- [Work instructions]: Before you return the lines below, strip out any images and keep every word as written.

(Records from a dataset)
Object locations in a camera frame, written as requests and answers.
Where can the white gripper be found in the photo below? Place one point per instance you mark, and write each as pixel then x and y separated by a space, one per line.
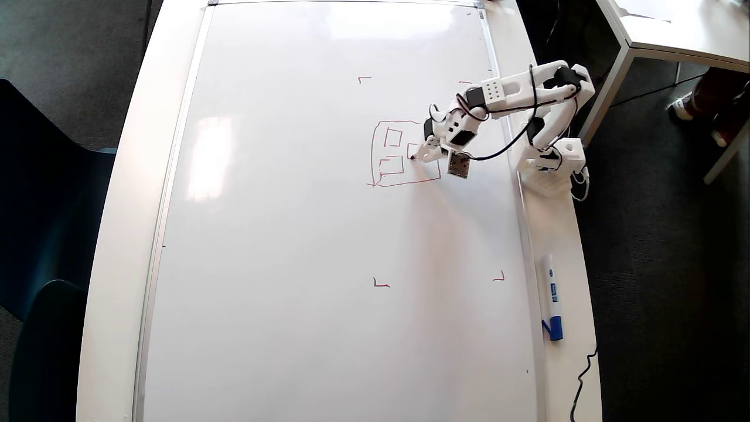
pixel 429 148

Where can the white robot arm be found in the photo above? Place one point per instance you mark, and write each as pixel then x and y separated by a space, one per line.
pixel 508 89

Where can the blue whiteboard marker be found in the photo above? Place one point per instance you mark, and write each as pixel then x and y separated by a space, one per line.
pixel 551 293

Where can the white sneaker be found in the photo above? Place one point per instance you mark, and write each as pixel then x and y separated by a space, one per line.
pixel 681 108
pixel 720 138

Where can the white side table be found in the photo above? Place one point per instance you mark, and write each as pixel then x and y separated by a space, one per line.
pixel 691 29

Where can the dark red trouser leg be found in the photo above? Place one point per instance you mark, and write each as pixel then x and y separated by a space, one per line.
pixel 718 97

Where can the dark blue chair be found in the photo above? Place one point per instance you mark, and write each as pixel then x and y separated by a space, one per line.
pixel 47 205
pixel 50 351

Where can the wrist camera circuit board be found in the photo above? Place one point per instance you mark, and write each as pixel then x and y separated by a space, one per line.
pixel 459 165

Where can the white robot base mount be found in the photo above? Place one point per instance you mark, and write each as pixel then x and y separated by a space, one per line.
pixel 548 184

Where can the white whiteboard with metal frame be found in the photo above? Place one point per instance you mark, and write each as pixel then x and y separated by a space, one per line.
pixel 322 264

- [Result below]:
Object locations in a camera frame, written as requests and answers.
Where can the white gripper be found in the photo below? Place one point per instance you mark, and write each as pixel then x and y separated by a space, one per line.
pixel 429 148

Where can the white robot arm be found in the photo above? Place one point per instance you mark, and write each as pixel then x and y separated by a space, one per line.
pixel 508 89

Where can the blue whiteboard marker be found in the photo above? Place one point per instance you mark, and write each as pixel then x and y separated by a space, one per line.
pixel 551 293

Where can the white sneaker be found in the photo above? Place one point per instance you mark, and write each as pixel then x and y separated by a space, one per line.
pixel 681 108
pixel 720 138

Where can the white side table be found in the photo above? Place one point per instance you mark, and write each as pixel then x and y separated by a space, one per line.
pixel 691 29

Where can the dark red trouser leg be found in the photo above? Place one point per instance you mark, and write each as pixel then x and y separated by a space, one per line.
pixel 718 97

Where can the dark blue chair be found in the photo above? Place one point per instance you mark, and write each as pixel then x and y separated by a space, one per line.
pixel 47 205
pixel 50 351

Where can the wrist camera circuit board be found in the photo above? Place one point per instance you mark, and write each as pixel then x and y separated by a space, one per line.
pixel 459 165

Where can the white robot base mount be found in the photo above? Place one point per instance you mark, and write each as pixel then x and y separated by a space, one per line.
pixel 548 184

Where can the white whiteboard with metal frame be found in the photo above? Place one point per instance you mark, and write each as pixel then x and y separated by a space, one per line.
pixel 322 264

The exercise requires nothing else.